_DATA PROVIDED:_
—————

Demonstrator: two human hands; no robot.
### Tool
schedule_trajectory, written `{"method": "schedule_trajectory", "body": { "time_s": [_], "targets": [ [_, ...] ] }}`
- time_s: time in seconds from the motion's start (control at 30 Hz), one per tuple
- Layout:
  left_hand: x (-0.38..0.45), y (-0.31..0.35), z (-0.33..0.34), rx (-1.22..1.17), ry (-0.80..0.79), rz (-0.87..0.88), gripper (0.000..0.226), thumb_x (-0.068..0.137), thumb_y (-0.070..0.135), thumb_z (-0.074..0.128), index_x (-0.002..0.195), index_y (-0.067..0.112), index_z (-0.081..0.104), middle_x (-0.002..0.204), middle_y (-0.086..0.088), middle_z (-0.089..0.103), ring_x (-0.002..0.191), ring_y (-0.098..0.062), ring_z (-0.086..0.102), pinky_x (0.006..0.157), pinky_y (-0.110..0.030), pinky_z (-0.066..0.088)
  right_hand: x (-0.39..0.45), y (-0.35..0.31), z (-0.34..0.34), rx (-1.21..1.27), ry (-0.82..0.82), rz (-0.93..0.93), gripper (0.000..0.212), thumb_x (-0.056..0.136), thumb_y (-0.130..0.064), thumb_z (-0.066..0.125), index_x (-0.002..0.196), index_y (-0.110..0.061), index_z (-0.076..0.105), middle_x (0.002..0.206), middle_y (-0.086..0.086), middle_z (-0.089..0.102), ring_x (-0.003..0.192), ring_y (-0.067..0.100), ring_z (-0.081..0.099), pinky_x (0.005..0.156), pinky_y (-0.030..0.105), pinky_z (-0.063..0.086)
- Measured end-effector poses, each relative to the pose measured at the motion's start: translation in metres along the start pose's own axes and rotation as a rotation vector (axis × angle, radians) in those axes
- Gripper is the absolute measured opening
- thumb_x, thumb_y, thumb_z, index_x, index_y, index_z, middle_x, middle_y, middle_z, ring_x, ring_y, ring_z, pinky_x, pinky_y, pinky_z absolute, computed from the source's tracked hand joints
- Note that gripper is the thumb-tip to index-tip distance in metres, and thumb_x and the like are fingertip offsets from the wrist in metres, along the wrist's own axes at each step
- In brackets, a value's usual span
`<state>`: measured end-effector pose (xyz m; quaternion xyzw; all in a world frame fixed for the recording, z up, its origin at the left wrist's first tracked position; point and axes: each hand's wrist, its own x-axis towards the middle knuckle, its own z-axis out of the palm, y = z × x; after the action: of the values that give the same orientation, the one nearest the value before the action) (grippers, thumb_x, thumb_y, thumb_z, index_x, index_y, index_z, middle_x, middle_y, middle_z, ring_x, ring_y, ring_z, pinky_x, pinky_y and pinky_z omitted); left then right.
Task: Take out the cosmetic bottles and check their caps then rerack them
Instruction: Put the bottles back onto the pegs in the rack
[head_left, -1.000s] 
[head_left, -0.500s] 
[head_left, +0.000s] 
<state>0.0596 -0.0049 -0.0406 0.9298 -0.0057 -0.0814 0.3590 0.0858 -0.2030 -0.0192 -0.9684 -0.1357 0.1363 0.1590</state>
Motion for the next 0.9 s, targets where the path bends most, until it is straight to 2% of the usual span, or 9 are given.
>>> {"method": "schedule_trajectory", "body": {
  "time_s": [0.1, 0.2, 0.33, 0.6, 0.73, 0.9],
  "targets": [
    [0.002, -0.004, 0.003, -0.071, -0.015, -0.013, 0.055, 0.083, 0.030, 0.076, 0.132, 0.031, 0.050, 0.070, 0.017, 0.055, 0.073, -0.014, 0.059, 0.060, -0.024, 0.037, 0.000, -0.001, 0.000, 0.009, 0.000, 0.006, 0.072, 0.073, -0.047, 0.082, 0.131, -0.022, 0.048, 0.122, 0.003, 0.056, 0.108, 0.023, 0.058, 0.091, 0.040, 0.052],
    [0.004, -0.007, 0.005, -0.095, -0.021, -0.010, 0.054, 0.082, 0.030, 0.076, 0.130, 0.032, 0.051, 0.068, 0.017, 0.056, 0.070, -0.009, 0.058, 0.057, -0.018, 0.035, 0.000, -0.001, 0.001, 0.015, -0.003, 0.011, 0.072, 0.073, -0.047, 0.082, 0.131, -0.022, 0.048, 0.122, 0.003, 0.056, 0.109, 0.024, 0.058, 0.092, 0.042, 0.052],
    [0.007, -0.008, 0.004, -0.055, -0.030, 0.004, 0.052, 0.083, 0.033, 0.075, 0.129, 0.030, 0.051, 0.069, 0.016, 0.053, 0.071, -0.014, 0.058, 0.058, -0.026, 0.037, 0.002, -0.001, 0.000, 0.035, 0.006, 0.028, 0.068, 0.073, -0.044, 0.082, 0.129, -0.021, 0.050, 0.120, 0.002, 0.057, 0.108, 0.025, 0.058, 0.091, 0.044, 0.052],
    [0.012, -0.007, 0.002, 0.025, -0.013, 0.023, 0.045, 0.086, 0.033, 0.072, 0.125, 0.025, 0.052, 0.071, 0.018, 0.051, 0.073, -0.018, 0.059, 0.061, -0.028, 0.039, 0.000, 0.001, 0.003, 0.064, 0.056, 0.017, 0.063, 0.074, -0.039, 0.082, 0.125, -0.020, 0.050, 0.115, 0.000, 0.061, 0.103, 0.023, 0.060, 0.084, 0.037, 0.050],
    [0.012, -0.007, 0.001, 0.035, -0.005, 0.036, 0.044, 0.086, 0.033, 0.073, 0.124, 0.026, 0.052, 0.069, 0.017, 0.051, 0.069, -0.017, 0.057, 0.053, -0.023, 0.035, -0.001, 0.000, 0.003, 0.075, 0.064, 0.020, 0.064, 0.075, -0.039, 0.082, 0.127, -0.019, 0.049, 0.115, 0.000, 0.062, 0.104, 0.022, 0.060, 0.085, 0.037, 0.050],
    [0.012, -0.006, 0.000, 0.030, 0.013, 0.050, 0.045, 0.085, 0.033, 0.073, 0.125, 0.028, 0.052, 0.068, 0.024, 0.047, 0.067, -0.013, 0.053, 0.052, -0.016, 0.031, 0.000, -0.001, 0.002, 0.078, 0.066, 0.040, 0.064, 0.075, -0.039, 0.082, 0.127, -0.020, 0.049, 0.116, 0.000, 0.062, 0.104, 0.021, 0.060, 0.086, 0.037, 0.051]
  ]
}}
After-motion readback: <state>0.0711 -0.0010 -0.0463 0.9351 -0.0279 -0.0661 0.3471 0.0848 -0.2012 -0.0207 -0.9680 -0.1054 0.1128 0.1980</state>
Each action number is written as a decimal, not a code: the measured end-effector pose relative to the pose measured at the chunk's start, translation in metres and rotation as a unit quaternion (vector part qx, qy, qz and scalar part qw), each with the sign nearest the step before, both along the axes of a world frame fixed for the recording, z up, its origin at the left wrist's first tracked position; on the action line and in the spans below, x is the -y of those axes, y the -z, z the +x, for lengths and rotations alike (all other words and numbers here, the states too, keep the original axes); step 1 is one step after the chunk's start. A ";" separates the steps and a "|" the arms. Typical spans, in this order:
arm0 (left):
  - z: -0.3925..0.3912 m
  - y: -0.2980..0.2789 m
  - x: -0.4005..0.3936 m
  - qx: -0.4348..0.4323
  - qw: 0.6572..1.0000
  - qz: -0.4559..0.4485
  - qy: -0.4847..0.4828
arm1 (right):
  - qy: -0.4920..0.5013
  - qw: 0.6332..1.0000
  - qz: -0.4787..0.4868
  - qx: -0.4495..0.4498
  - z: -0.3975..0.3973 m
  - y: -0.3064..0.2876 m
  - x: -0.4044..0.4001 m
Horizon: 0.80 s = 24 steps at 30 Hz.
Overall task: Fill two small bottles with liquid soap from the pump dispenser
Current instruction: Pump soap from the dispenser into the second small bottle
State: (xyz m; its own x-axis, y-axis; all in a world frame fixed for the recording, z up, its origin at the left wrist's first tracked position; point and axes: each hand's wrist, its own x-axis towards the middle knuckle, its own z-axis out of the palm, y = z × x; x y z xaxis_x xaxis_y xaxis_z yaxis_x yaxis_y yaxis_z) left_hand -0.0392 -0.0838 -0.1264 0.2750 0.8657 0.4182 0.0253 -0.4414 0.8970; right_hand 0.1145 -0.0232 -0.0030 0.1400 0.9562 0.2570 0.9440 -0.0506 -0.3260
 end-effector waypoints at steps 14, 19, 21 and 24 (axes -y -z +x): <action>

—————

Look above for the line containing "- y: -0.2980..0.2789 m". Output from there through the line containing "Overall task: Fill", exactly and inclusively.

  - y: -0.2980..0.2789 m
  - x: -0.4005..0.3936 m
  - qx: -0.4348..0.4323
  - qw: 0.6572..1.0000
  - qz: -0.4559..0.4485
  - qy: -0.4847..0.4828
arm1 (right):
  - qy: -0.4920..0.5013
  - qw: 0.6332..1.0000
  - qz: -0.4787..0.4868
  - qx: -0.4495..0.4498
  - z: -0.3975..0.3973 m
  - y: -0.3064..0.2876 m
  - x: -0.4044..0.4001 m
Horizon: 0.80 s = 24 steps at 30 Hz.
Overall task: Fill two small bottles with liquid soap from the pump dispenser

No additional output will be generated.